REQUIRED WORK ->
Transcribe the records below exactly, leaving out any pictures.

DATA IN THIS EXERCISE ->
::::::

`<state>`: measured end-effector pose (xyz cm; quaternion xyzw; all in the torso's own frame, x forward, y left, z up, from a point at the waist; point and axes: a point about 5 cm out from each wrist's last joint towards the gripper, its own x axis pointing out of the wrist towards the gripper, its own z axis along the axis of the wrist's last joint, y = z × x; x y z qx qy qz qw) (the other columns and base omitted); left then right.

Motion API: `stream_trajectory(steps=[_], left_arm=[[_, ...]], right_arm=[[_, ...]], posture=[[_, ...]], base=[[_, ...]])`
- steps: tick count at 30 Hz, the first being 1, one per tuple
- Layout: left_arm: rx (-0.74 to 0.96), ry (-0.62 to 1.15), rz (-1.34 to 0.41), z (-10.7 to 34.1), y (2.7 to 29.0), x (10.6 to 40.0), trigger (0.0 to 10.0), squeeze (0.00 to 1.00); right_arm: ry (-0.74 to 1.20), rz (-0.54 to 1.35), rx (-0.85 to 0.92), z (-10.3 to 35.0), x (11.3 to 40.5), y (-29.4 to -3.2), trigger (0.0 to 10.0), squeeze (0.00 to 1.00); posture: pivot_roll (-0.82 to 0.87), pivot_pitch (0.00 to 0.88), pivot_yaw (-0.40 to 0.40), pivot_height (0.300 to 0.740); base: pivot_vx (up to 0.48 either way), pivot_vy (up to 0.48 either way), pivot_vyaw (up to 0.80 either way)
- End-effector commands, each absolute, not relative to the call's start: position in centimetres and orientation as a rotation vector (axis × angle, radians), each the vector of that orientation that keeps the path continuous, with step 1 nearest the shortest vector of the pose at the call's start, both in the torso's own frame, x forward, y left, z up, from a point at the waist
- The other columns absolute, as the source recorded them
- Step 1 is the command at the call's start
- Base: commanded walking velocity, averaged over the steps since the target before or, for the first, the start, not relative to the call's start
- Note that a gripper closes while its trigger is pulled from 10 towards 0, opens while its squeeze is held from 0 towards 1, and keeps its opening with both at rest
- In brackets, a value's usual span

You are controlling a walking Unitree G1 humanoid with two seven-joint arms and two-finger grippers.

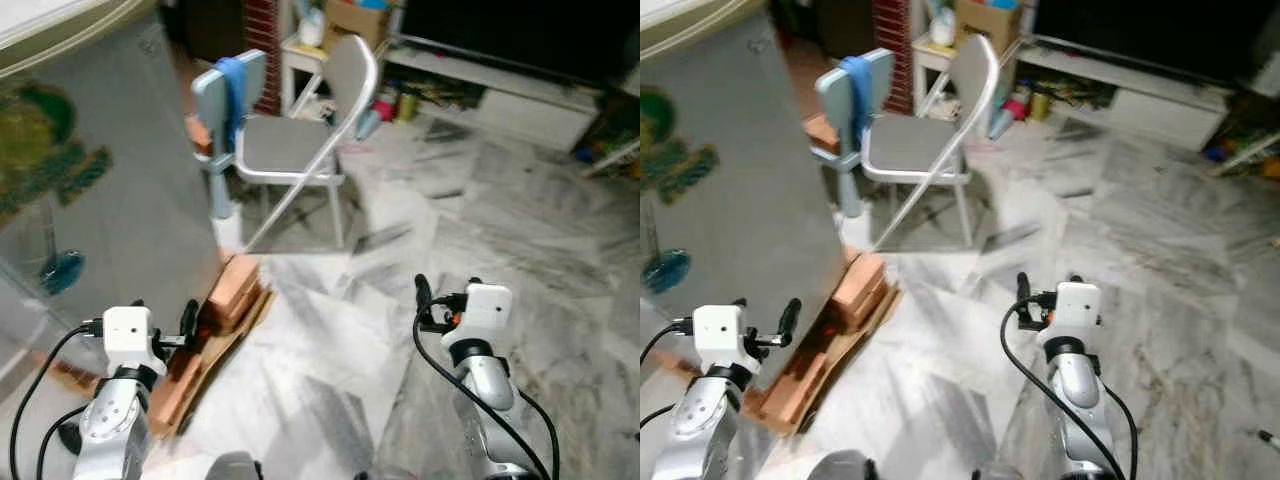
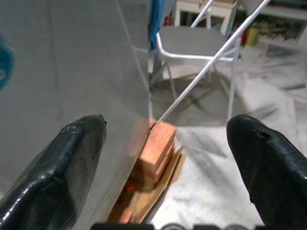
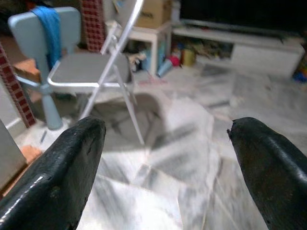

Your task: Restocking fridge

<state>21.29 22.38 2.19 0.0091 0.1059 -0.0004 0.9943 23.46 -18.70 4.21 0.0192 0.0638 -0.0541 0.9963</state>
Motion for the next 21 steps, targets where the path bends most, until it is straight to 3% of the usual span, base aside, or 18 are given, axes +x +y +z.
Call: stream_trajectory(steps=[1,7,21], left_arm=[[0.022,0.201,-0.056,2.3,21.1,21.9,10.0,0.00],[0.014,0.215,-0.046,2.2,20.9,22.4,10.0,0.00],[0.008,0.206,-0.043,2.5,20.7,22.5,10.0,0.00]], right_arm=[[0.118,-0.150,0.027,4.6,23.4,-19.9,10.0,0.00],[0.108,-0.135,0.009,5.0,24.1,-19.8,10.0,0.00],[0.091,-0.108,-0.010,5.7,25.9,-19.8,10.0,0.00]], posture=[[0.02,0.000,-0.001,0.740],[0.02,0.000,-0.008,0.740],[0.05,0.000,-0.028,0.740]], base=[[0.000,0.000,0.00],[0.000,0.089,0.00],[0.000,0.478,0.00]])
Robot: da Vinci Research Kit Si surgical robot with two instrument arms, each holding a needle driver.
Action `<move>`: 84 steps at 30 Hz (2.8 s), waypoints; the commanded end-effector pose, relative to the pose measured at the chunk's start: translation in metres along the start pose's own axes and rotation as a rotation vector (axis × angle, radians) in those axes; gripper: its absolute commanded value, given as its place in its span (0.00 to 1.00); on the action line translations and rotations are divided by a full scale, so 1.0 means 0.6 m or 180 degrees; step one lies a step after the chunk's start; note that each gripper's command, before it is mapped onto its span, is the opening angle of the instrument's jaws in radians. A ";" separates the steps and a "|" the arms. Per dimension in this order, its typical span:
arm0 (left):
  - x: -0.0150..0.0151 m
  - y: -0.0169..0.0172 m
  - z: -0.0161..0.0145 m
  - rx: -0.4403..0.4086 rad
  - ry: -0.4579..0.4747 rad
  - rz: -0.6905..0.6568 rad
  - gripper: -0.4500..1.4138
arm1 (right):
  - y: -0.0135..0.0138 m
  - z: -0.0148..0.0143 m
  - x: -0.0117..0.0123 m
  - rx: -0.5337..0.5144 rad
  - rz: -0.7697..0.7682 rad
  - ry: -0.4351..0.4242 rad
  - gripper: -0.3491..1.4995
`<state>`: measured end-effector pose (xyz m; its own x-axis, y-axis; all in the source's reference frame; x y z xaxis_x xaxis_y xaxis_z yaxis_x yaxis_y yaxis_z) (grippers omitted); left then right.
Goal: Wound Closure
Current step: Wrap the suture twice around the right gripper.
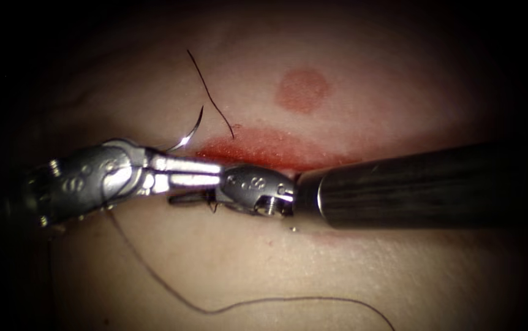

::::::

FINAL ANSWER ->
`<state>`: measured end-effector pose (xyz cm; quaternion xyzw; all in the torso's own frame, x forward, y left, z up, from a point at the waist; point and axes: a point about 5 cm out from each wrist's last joint towards the gripper, its own x axis pointing out of the wrist towards the gripper, its own z axis along the axis of the wrist's last joint, y = z × x; x y z qx qy qz qw) (the other columns and base omitted); left then right.

Motion API: `stream_trajectory(steps=[_], left_arm=[[_, ...]], right_arm=[[_, ...]], posture=[[_, ...]], base=[[_, ...]])`
- steps: tick count at 30 Hz, the first being 1, one per tuple
- Layout: left_arm: rx (-0.74 to 0.96), ry (-0.62 to 1.15), rz (-1.34 to 0.41), z (-10.7 to 34.1), y (2.7 to 29.0), x (10.6 to 40.0), trigger (0.0 to 10.0), squeeze (0.00 to 1.00); right_arm: ry (-0.74 to 1.20), rz (-0.54 to 1.35), rx (-0.85 to 0.92), z (-10.3 to 35.0), x (11.3 to 40.5), y (-29.4 to -3.2), trigger (0.0 to 10.0), squeeze (0.00 to 1.00); posture: pivot_roll (-0.82 to 0.87), pivot_pitch (0.00 to 0.88), pivot_yaw (-0.40 to 0.40), pivot_height (0.300 to 0.740); base: pivot_vx (up to 0.48 either way), pivot_vy (up to 0.48 either way), pivot_vyaw (up to 0.80 either way)
- End-effector commands, each absolute, not relative to the call's start: position in centimetres and orientation as a rotation vector (axis × angle, radians), each the vector of that orientation that keeps the path continuous, with step 1 nearest the shortest vector of the pose at the call's start, both in the torso's own frame, x forward, y left, z up, from a point at the waist
- The other columns absolute, as the source recorded them
- Step 1 is the command at the call's start
- Base: commanded walking velocity, averaged over the steps since the target before or, for the first, the start, not relative to the call's start
- Note that a gripper closes while its trigger is pulled from 10 towards 0, opens while its squeeze is held from 0 towards 1, and keeps its opening with both at rest
- In brackets, a value's usual span

You are controlling a walking Unitree G1 humanoid with two seven-joint arms and two-finger grippers.


Your task: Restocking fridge

<state>21.29 22.38 2.19 0.0091 0.1059 -0.0004 0.9943 23.46 -18.70 4.21 0.0192 0.0638 -0.0541 0.9963</state>
Motion for the next 21 steps, targets where the path bends most, until it is straight to 3% of the usual span, base aside, or 18 are given, axes +x +y +z.
Call: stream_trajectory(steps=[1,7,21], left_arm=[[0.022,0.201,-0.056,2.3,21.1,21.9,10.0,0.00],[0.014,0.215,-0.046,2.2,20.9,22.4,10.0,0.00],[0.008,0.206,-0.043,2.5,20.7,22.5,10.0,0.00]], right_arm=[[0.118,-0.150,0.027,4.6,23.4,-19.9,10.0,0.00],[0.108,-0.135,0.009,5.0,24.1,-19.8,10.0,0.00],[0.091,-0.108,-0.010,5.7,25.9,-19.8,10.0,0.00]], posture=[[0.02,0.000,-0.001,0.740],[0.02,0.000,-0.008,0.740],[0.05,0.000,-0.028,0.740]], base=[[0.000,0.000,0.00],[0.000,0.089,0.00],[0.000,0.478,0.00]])
Robot: da Vinci Research Kit Si surgical robot with two instrument arms, each holding a needle driver.
Action `<move>`: 84 steps at 30 Hz (2.8 s), waypoints; the commanded end-effector pose, relative to the pose measured at the chunk's start: translation in metres along the start pose's own axes and rotation as a rotation vector (axis × angle, radians) in those axes; gripper: its absolute commanded value, given as its place in its span (0.00 to 1.00); on the action line translations and rotations are divided by a full scale, so 1.0 means 0.6 m or 180 degrees; step one lies a step after the chunk's start; note that each gripper's command, before it is mapped onto its span, is the opening angle of the instrument's jaws in radians. A ";" separates the steps and a "|" the arms. Per dimension in this order, its typical span:
arm0 (left):
  - x: -0.0150..0.0151 m
  - y: -0.0169..0.0172 m
  - z: -0.0161..0.0145 m
  - rx: -0.4403..0.4086 rad
  - ry: -0.4579..0.4747 rad
  - rz: -0.6905..0.6568 rad
  - gripper: -0.4500..1.4138
arm1 (right):
  - y: -0.0135..0.0138 m
  - z: -0.0148..0.0143 m
  - x: -0.0117..0.0123 m
  - rx: -0.5337..0.5144 rad
  - rz: -0.7697..0.7682 rad
  - ry: -0.4351..0.4242 rad
  - gripper: -0.3491..1.4995
`<state>`: measured end-effector pose (xyz m; its own x-axis, y-axis; all in the source's reference frame; x y z xaxis_x xaxis_y xaxis_z yaxis_x yaxis_y yaxis_z) (grippers omitted); left then right.
Goal: Wound Closure
Current step: Wrap the suture twice around the right gripper.

That completes the exercise.